A pretentious image keeps some customers away

Wine, from the labels to the language used to describe it, historically has leaned pricy and pretentious (looking at you, "notes of asphalt and barnyard"). Wine trends also have favored boozy and bracing styles, a hard sell for folks used to sipping hard seltzers at the club.

Fewer than a third of Gen-Z households own a corkscrew, according to a trends report by the British household products company Lakeland. Even simply trying a wine comes with a gatekeeper: Hard liquor is easy to sample at a bar or as single-shot nips; most wine requires a full-bottle commitment.

A cadre of wineries has begun pushing the bounds of wine culture by ditching the fussy façade in favor of a sassy vibe and accessible language. Price matters, too (the sweet spot seems to be the $8 to $20 a bottle range), but not nearly so much as the message.

It's about using contemporary communication to pitch "something that's been made for centuries," said Charles Smith, founder of House of Smith, the company behind younger, shopper-friendly brands such as Kung Fu Girl Riesling and SEX Rosé. "My mantra is always to communicate the language of wine to everyone because not everyone speaks wine. The wine should be a reflection of the consumer who is going to buy it."

Can tie-ins to pop culture make wine more relatable?

Bogle Family Wine Collection has leaned in with its Juggernaut Wines. Adorned with almost graphically violent labels showcasing alpha predators -- a shark, a grizzly, an orca, a lion and some sort of particularly angry bird of prey -- the bottles are a far cry from the placid villas and languorous ladies plastered across so many wines.

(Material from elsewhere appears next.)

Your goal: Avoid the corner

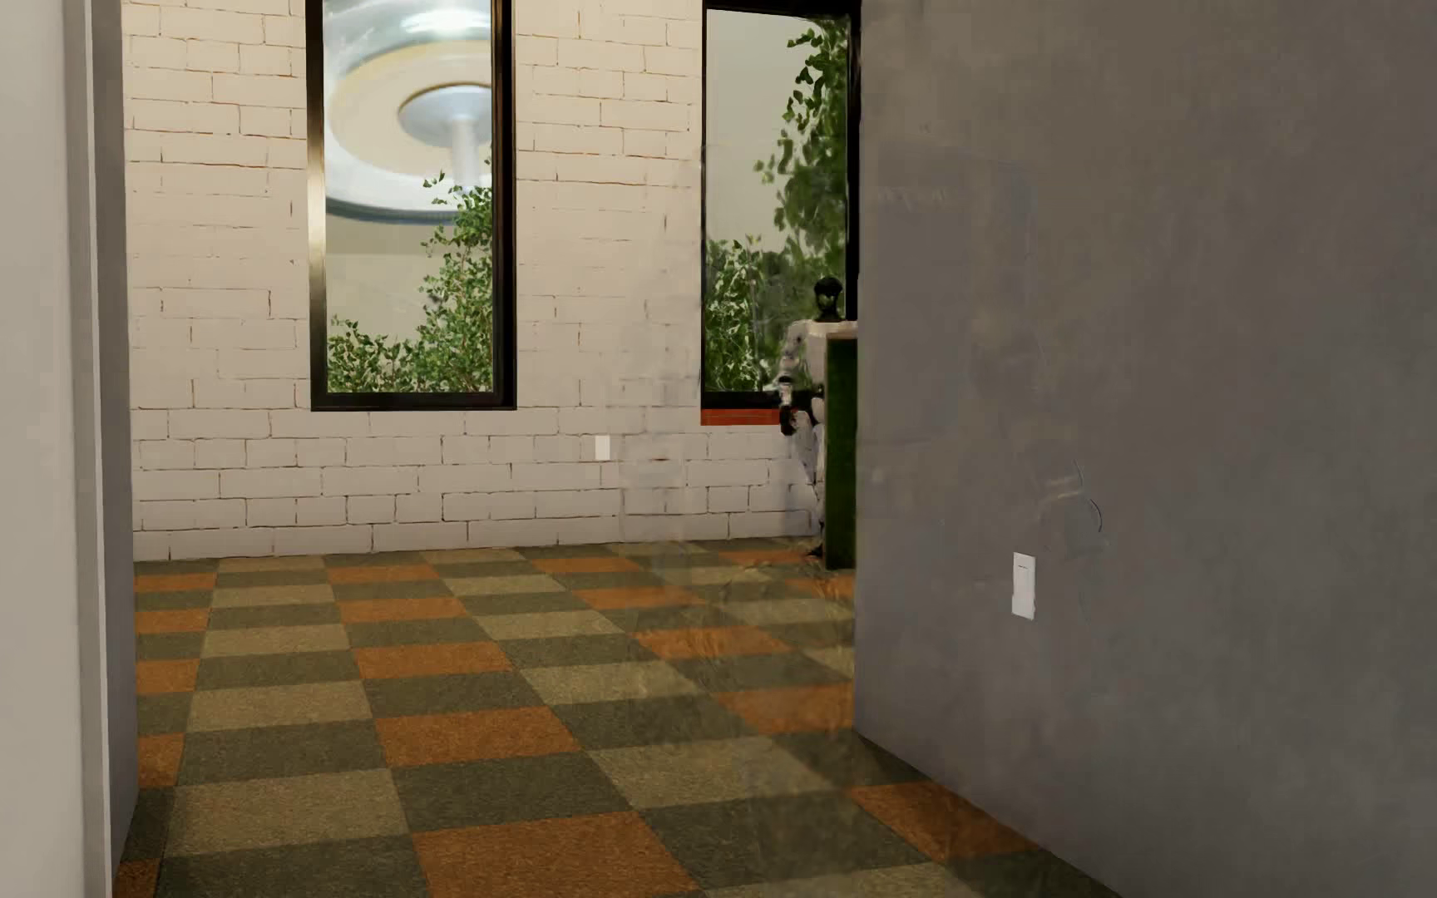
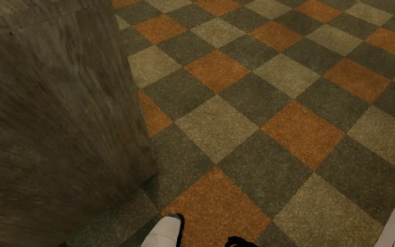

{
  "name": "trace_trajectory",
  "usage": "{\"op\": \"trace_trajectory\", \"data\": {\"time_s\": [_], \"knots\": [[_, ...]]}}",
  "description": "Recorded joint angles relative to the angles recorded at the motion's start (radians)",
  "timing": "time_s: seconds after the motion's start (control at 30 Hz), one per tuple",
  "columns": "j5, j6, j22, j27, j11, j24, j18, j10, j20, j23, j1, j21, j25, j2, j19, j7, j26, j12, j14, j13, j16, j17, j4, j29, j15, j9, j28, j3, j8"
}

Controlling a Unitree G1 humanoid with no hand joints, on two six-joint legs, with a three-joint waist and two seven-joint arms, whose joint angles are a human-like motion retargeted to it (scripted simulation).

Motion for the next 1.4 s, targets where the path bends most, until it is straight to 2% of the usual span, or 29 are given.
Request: {"op": "trace_trajectory", "data": {"time_s": [0.07, 0.1, 0.13, 0.2, 0.3, 0.37, 0.43, 0.47, 0.53, 0.57, 0.63, 0.67, 0.7, 0.73, 0.77, 0.83, 0.93, 1.03, 1.07, 1.1, 1.13, 1.17, 1.2, 1.23, 1.27, 1.3, 1.33, 1.37, 1.4], "knots": [[-0.033, -0.009, 0.023, 0.000, 0.025, 0.000, 0.000, 0.107, 0.037, 0.063, -0.018, -0.028, 0.000, 0.042, 0.000, 0.000, 0.000, 0.019, -0.020, 0.019, -0.003, 0.011, 0.001, 0.000, 0.081, -0.013, 0.000, 0.039, 0.000], [-0.037, -0.021, 0.034, 0.000, 0.080, 0.000, 0.000, 0.167, 0.034, 0.089, -0.033, 0.002, 0.000, 0.025, 0.000, 0.000, 0.000, 0.014, -0.032, 0.045, -0.001, 0.015, -0.004, 0.000, 0.181, -0.023, 0.000, 0.052, 0.000], [-0.070, -0.043, 0.055, 0.000, 0.174, 0.000, 0.000, 0.223, 0.017, 0.142, -0.002, 0.022, 0.000, 0.010, 0.000, 0.000, 0.000, 0.009, -0.064, 0.055, -0.001, 0.023, -0.033, 0.000, 0.331, -0.021, 0.000, 0.047, 0.000], [-0.073, -0.020, 0.053, 0.000, 0.527, 0.000, 0.000, 0.243, 0.019, 0.229, 0.095, 0.043, 0.000, -0.146, 0.000, 0.000, 0.000, -0.008, -0.140, 0.090, -0.012, 0.029, -0.071, 0.000, 0.630, -0.023, 0.000, -0.005, 0.000], [-0.062, 0.012, -0.047, 0.000, 0.958, 0.000, 0.000, 0.158, 0.022, 0.230, 0.328, 0.010, 0.000, -0.466, 0.000, 0.000, 0.000, -0.036, -0.212, 0.161, -0.014, 0.024, -0.110, 0.000, 0.604, 0.004, 0.000, -0.142, 0.000], [-0.035, 0.043, -0.123, 0.000, 0.791, 0.000, 0.000, 0.019, 0.059, 0.253, 0.513, 0.046, 0.000, -0.649, 0.000, 0.000, 0.000, -0.058, -0.192, 0.172, -0.008, 0.015, -0.110, 0.000, 0.638, 0.023, 0.000, -0.252, 0.000], [-0.036, 0.066, -0.198, 0.000, 0.417, 0.000, 0.000, -0.102, 0.065, 0.233, 0.693, 0.026, 0.000, -0.761, 0.000, 0.000, 0.000, -0.073, -0.212, 0.213, 0.007, 0.004, -0.097, 0.000, 0.762, 0.020, 0.000, -0.344, 0.000], [-0.041, 0.069, -0.234, 0.000, 0.246, 0.000, 0.000, -0.139, 0.073, 0.229, 0.762, 0.023, 0.000, -0.807, 0.000, 0.000, 0.000, -0.087, -0.236, 0.218, 0.019, 0.003, -0.090, 0.000, 0.708, 0.010, 0.000, -0.380, 0.000], [-0.055, 0.075, -0.269, 0.000, 0.081, 0.000, 0.000, -0.161, 0.075, 0.217, 0.884, 0.024, 0.000, -0.870, 0.000, 0.000, 0.000, -0.123, -0.287, 0.234, 0.038, -0.004, -0.077, 0.000, 0.338, 0.000, 0.000, -0.430, 0.000], [-0.087, 0.080, -0.273, 0.000, 0.121, 0.000, 0.000, -0.150, 0.087, 0.219, 0.893, 0.006, 0.000, -0.879, 0.000, 0.000, 0.000, -0.149, -0.284, 0.231, 0.036, -0.001, -0.078, 0.000, 0.333, -0.004, 0.000, -0.451, 0.000], [-0.063, 0.093, -0.241, 0.000, 0.204, 0.000, 0.000, -0.059, 0.123, 0.235, 0.934, 0.015, 0.000, -0.955, 0.000, 0.000, 0.000, -0.131, -0.180, 0.238, 0.025, 0.005, -0.039, 0.000, 0.705, -0.009, 0.000, -0.504, 0.000], [-0.022, 0.128, -0.203, 0.000, 0.283, 0.000, 0.000, 0.049, 0.129, 0.261, 0.913, 0.017, 0.000, -0.957, 0.000, 0.000, 0.000, -0.120, -0.024, 0.240, 0.004, 0.008, 0.003, 0.000, 0.795, -0.020, 0.000, -0.483, 0.000], [0.014, 0.129, -0.163, 0.000, 0.329, 0.000, 0.000, 0.219, 0.118, 0.281, 0.857, 0.042, 0.000, -0.919, 0.000, 0.000, 0.000, -0.097, 0.137, 0.230, 0.000, 0.011, 0.008, 0.000, 0.790, -0.029, 0.000, -0.441, 0.000], [0.060, 0.129, -0.143, 0.000, 0.345, 0.000, 0.000, 0.426, 0.085, 0.287, 0.744, 0.045, 0.000, -0.870, 0.000, 0.000, 0.000, -0.084, 0.210, 0.218, 0.005, 0.016, 0.025, 0.000, 0.762, -0.039, 0.000, -0.406, 0.000], [0.097, 0.140, -0.153, 0.000, 0.329, 0.000, 0.000, 0.611, 0.101, 0.300, 0.631, -0.020, 0.000, -0.797, 0.000, 0.000, 0.000, -0.053, 0.125, 0.209, 0.000, 0.033, 0.053, 0.000, 0.696, -0.043, 0.000, -0.368, 0.000], [0.093, 0.095, -0.122, 0.000, 0.227, 0.000, 0.000, 0.701, 0.069, 0.279, 0.453, -0.025, 0.000, -0.563, 0.000, 0.000, 0.000, -0.035, -0.099, 0.167, 0.001, 0.022, 0.015, 0.000, 0.541, -0.023, 0.000, -0.265, 0.000], [0.037, 0.032, -0.110, 0.000, 0.073, 0.000, 0.000, 0.371, 0.083, 0.125, 0.264, -0.037, 0.000, -0.260, 0.000, 0.000, 0.000, 0.006, -0.118, 0.126, 0.016, -0.024, 0.001, 0.000, 0.310, -0.012, 0.000, -0.090, 0.000], [0.010, 0.032, -0.100, 0.000, 0.018, 0.000, 0.000, -0.106, 0.094, 0.034, 0.152, -0.103, 0.000, -0.074, 0.000, 0.000, 0.000, 0.030, -0.020, 0.056, 0.011, -0.056, 0.032, 0.000, 0.117, -0.041, 0.000, -0.020, 0.000], [0.002, 0.036, -0.085, 0.000, 0.021, 0.000, 0.000, -0.485, 0.088, 0.033, 0.131, -0.102, 0.000, -0.029, 0.000, 0.000, 0.000, 0.034, 0.253, 0.031, 0.012, -0.058, 0.055, 0.000, 0.106, -0.054, 0.000, -0.002, 0.000], [-0.033, 0.027, -0.076, 0.000, 0.037, 0.000, 0.000, -0.158, 0.093, 0.029, 0.109, -0.129, 0.000, 0.017, 0.000, 0.000, 0.000, 0.041, 0.038, 0.025, 0.012, -0.054, 0.065, 0.000, 0.136, -0.049, 0.000, 0.027, 0.000], [-0.072, 0.022, -0.057, 0.000, 0.074, 0.000, 0.000, -0.047, 0.085, 0.013, 0.085, -0.167, 0.000, 0.058, 0.000, 0.000, 0.000, 0.043, -0.070, 0.037, 0.006, -0.046, 0.058, 0.000, 0.198, -0.047, 0.000, 0.046, 0.000], [-0.106, 0.011, -0.026, 0.000, 0.156, 0.000, 0.000, 0.063, 0.079, 0.033, 0.056, -0.164, 0.000, 0.055, 0.000, 0.000, 0.000, 0.052, -0.010, 0.066, -0.001, -0.033, 0.047, 0.000, 0.325, -0.073, 0.000, 0.055, 0.000], [-0.140, -0.018, 0.018, 0.000, 0.298, 0.000, 0.000, 0.171, 0.067, 0.099, 0.050, -0.166, 0.000, 0.024, 0.000, 0.000, 0.000, 0.052, 0.005, 0.084, -0.002, 0.003, -0.002, 0.000, 0.534, -0.080, 0.000, 0.043, 0.000], [-0.146, -0.021, 0.043, 0.000, 0.502, 0.000, 0.000, 0.228, 0.075, 0.149, 0.102, -0.176, 0.000, -0.046, 0.000, 0.000, 0.000, 0.042, -0.045, 0.106, -0.007, 0.014, -0.036, 0.000, 0.704, -0.069, 0.000, 0.021, 0.000], [-0.165, -0.036, 0.012, 0.000, 0.764, 0.000, 0.000, 0.219, 0.104, 0.165, 0.173, -0.163, 0.000, -0.171, 0.000, 0.000, 0.000, 0.042, -0.100, 0.127, -0.013, 0.015, -0.112, 0.000, 0.755, -0.049, 0.000, 0.005, 0.000], [-0.147, -0.030, -0.007, 0.000, 0.926, 0.000, 0.000, 0.174, 0.102, 0.211, 0.282, -0.097, 0.000, -0.267, 0.000, 0.000, 0.000, 0.040, -0.127, 0.119, -0.013, 0.022, -0.142, 0.000, 0.665, -0.031, 0.000, -0.046, 0.000], [-0.100, -0.002, -0.039, 0.000, 1.007, 0.000, 0.000, 0.130, 0.104, 0.242, 0.374, -0.127, 0.000, -0.379, 0.000, 0.000, 0.000, 0.023, -0.135, 0.133, -0.015, 0.047, -0.137, 0.000, 0.584, -0.024, 0.000, -0.105, 0.000], [-0.069, 0.019, -0.093, 0.000, 0.980, 0.000, 0.000, 0.061, 0.101, 0.192, 0.475, -0.082, 0.000, -0.486, 0.000, 0.000, 0.000, 0.017, -0.138, 0.169, -0.007, 0.027, -0.140, 0.000, 0.587, -0.022, 0.000, -0.169, 0.000], [-0.048, 0.033, -0.136, 0.000, 0.839, 0.000, 0.000, -0.012, 0.118, 0.268, 0.583, -0.127, 0.000, -0.559, 0.000, 0.000, 0.000, 0.013, -0.139, 0.186, 0.000, 0.065, -0.140, 0.000, 0.634, -0.017, 0.000, -0.233, 0.000]]}}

The other side of it is getting those bottles into spaces not traditionally associated with wine, said Jessica LaBounty, the company's marketing director. For two years, Juggernaut has announced "Adventure awaits" as it sponsored the grueling Tough Mudder races. They've also done placements at zoos that host nights where people can name dead rodents and insects after former partners and feed them to the animals. Cheers…?

And this year, it's Discovery network's Shark Week. Juggernaut's chardonnay label sports an especially snappish great white and "just the right amount of bite."

"The viewer base of Shark Week lines up really, really nicely with who we know our consumer to be," LaBounty said. "It's another way to meet them where they are already versus kind of asking them to come to us."

Learning to speak Gen Z is key

The goal is to bridge a generational divide in which wine got lost. Younger drinkers don't and won't talk about wine the way older drinkers do. To point, there's a clever social media meme about a Millennial marketing team pitching wine vs. a Gen-Z social media team. The Millennial effort goes on at length about terroir and full-bodied flavors. Gen-Z's pitch? "it's giving… yummy".

Vibe is everything for Bread & Butter Wines, with the tagline, "Don't overthink it." As in, pair their red blend with a candy charcuterie board. Or their pinot noir with a Thanksgiving leftovers sandwich. Want fries with that? Try their prosecco.

"The No. 1 goal is to disrupt the shelf because it is so crowded," said Caitlin Ward, brand and digital marketing director. "Sassiness is a way to do that."